Here's how I "refilled" both of my cylinders. My disclaimer is that your results may vary, but this is a pretty simple closed hydraulic system so in reality there's not too much that can be screwed up.
Take the entire motor and ram assemblies out of the car. Yes, you have to remove the wing and lots of stuff from the deck lid to get this stuff off the car. You will need a relatively strong battery charger or other 12 VDC source to run the pump electric motor. Jumper cables from a batter will work if you can manage not to short the cables together.
Once everything's off the car and on the workbench, connect your power source to the electric motor leads to check the polarity. Depending on which way you connect the power, the rams will either go up or down. You want to start with the rams all the way down. With the rams all the way down and with the pump assembly held in a vertical position, carefully disconnect both of the hydraulic lines (one for each ram) on the end of the pump assembly. Make sure the lines are at the TOP of the pump assembly, and also note the proper orientation of the lines. Once you have the lines off, keep the disconnected lines held high so as not to let any fluid spill from the lines or rams. Now, while still holding the pump assembly vertically, in each of the holes of the pump assembly where you removed the banjo bolts from each ram hydraulic line, carefully fill each "hole" with suitable hydraulic fluid. I say "suitable" because in reality I don't have any idea what the Porsche spec hydraulic fluid actually is. I used hydraulic jack oil which is available at most automotive parts stores. I'm sure it's not Porsche spec, but it has worked well over the past year with no problems what-so-ever. If your hydraulic cylinders are low, each one will probably take several ounces. Fill each hole until fluid spills out.
Now carefully reattach each ram hydraulic line banjo bolt. If you've got each cylinder full, some fluid should weep out as you tighten up the banjo bolts. You'll find you either need an extra set of hands, or some type of a vice or clamp to hold everything vertically if you're working alone. Again, you don't want to let any fluid spill from the removed ram hydraulic line.
Now with everything back together, use your electrical power source and run the rams up and down several times. At first, one ram will probably slightly lag the other. If after a dozen times or so of running the rams up and down they are still uneven in their travel, the ram that is lagging is probably not quite full. This is what happened to me. I had to undo the banjo bolt of the ram that started to move just slightly after the other ram had moved, and add just a tad more fluid to it's cylinder. After I did so, everything started moving symmetrically.
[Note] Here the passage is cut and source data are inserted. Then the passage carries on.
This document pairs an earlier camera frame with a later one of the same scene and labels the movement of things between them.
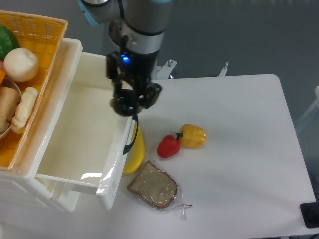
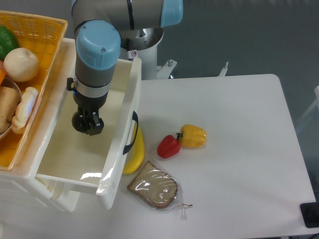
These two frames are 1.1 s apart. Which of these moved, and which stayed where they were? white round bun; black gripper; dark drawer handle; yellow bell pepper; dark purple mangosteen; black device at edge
Moved: black gripper; dark purple mangosteen
Stayed: dark drawer handle; yellow bell pepper; black device at edge; white round bun
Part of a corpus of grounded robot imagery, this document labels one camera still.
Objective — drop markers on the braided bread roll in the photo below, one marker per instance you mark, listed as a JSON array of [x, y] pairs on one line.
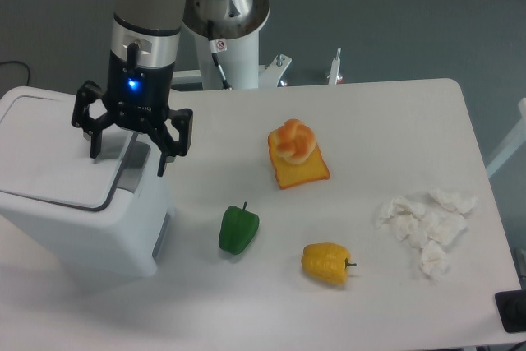
[[294, 141]]

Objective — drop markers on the yellow bell pepper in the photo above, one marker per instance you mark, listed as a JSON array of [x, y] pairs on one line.
[[327, 262]]

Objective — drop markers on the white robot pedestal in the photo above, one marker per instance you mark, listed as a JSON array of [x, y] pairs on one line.
[[226, 34]]

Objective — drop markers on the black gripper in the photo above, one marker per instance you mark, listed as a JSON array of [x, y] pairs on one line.
[[136, 99]]

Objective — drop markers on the white frame post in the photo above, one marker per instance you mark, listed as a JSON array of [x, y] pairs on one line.
[[513, 140]]

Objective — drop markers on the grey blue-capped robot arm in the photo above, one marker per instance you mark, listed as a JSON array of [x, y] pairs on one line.
[[143, 53]]

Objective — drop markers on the white trash can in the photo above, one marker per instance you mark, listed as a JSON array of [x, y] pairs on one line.
[[107, 213]]

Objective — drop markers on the black device at edge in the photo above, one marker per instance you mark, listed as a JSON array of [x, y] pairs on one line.
[[511, 309]]

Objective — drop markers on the green bell pepper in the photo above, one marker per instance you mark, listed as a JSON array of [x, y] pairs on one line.
[[238, 228]]

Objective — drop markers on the toast bread slice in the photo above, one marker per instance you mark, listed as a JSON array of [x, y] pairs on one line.
[[287, 175]]

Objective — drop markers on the crumpled white tissue paper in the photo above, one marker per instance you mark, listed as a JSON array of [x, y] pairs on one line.
[[429, 223]]

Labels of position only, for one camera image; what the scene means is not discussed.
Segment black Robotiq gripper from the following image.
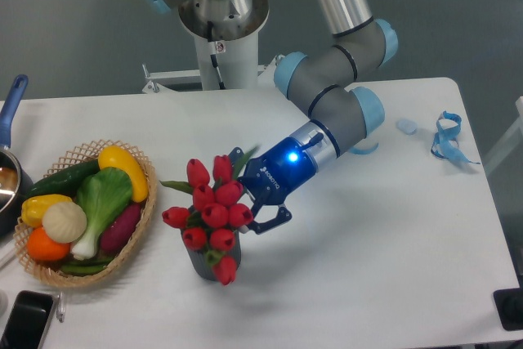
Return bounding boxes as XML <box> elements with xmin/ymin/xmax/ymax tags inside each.
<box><xmin>228</xmin><ymin>136</ymin><xmax>317</xmax><ymax>235</ymax></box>

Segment black smartphone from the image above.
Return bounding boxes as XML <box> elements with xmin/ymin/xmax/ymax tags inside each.
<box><xmin>1</xmin><ymin>290</ymin><xmax>56</xmax><ymax>349</ymax></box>

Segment black device at edge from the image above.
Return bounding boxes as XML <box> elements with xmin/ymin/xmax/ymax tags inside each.
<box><xmin>493</xmin><ymin>288</ymin><xmax>522</xmax><ymax>331</ymax></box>

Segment green bok choy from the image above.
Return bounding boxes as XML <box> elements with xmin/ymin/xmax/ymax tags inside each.
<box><xmin>71</xmin><ymin>167</ymin><xmax>132</xmax><ymax>261</ymax></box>

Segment small pale blue cap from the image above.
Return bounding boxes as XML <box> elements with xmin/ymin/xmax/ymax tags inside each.
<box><xmin>396</xmin><ymin>119</ymin><xmax>418</xmax><ymax>136</ymax></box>

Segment purple sweet potato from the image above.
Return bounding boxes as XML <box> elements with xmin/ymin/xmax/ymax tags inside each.
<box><xmin>100</xmin><ymin>203</ymin><xmax>141</xmax><ymax>255</ymax></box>

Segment green pea pods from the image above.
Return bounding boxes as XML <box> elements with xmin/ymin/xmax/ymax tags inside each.
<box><xmin>59</xmin><ymin>257</ymin><xmax>114</xmax><ymax>276</ymax></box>

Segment blue ribbon bundle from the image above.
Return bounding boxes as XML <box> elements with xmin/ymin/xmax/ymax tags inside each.
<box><xmin>430</xmin><ymin>110</ymin><xmax>481</xmax><ymax>166</ymax></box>

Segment yellow squash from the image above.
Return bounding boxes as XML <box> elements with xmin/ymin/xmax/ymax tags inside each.
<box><xmin>98</xmin><ymin>145</ymin><xmax>149</xmax><ymax>203</ymax></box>

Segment green cucumber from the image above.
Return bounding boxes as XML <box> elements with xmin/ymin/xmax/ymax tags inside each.
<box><xmin>25</xmin><ymin>160</ymin><xmax>100</xmax><ymax>198</ymax></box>

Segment small clear clip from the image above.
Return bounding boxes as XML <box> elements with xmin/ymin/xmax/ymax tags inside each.
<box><xmin>56</xmin><ymin>291</ymin><xmax>65</xmax><ymax>323</ymax></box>

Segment orange fruit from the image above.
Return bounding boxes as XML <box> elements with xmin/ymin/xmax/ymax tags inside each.
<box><xmin>26</xmin><ymin>227</ymin><xmax>70</xmax><ymax>262</ymax></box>

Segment white frame at right edge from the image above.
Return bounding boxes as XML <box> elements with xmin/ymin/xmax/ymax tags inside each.
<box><xmin>483</xmin><ymin>96</ymin><xmax>522</xmax><ymax>177</ymax></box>

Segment yellow bell pepper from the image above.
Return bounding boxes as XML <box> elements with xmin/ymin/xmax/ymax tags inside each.
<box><xmin>21</xmin><ymin>194</ymin><xmax>73</xmax><ymax>228</ymax></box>

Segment dark grey ribbed vase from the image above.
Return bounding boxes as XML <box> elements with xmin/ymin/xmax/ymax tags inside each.
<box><xmin>187</xmin><ymin>231</ymin><xmax>242</xmax><ymax>285</ymax></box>

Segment blue handled saucepan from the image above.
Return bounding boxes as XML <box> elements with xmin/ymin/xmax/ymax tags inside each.
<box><xmin>1</xmin><ymin>74</ymin><xmax>33</xmax><ymax>237</ymax></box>

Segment white steamed bun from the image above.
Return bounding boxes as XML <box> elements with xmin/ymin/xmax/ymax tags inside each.
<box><xmin>42</xmin><ymin>202</ymin><xmax>87</xmax><ymax>244</ymax></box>

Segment red tulip bouquet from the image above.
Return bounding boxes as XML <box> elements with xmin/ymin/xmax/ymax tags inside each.
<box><xmin>159</xmin><ymin>145</ymin><xmax>260</xmax><ymax>287</ymax></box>

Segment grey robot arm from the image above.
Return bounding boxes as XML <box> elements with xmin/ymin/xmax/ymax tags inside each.
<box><xmin>146</xmin><ymin>0</ymin><xmax>398</xmax><ymax>234</ymax></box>

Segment blue ribbon strip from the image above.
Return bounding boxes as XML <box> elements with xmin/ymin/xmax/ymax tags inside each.
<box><xmin>349</xmin><ymin>143</ymin><xmax>379</xmax><ymax>155</ymax></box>

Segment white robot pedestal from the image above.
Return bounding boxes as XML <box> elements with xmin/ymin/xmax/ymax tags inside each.
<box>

There is another DIY that talks about "bleeding" the system by slightly loosening each of the banjo bolts and then applying power to the motor. My guess is that if you have air in the system, and you keep everything in a vertical orientation such that the banjo bolts are the highest points in the system, and if you keep everything held in this position long enough so that any air in the system can rise to the top (where the banjo bolts are), that this method may in fact work. However, I didn't have to do it so can't comment on its validity. However, if you have trapped air in the system, you'll need to find a way to get it out as air will surly cause problems in a hydraulic system.
Once I was satisfied that everything was moving up and down properly & symmetrically , I cleaned everything up and bolted everything back in the deck lid. Since doing this, I have not had a single spoiler fail warning light. If you've got everything in had to do the job (including the ability to remove the rear wing), it's no more than a couple hour job".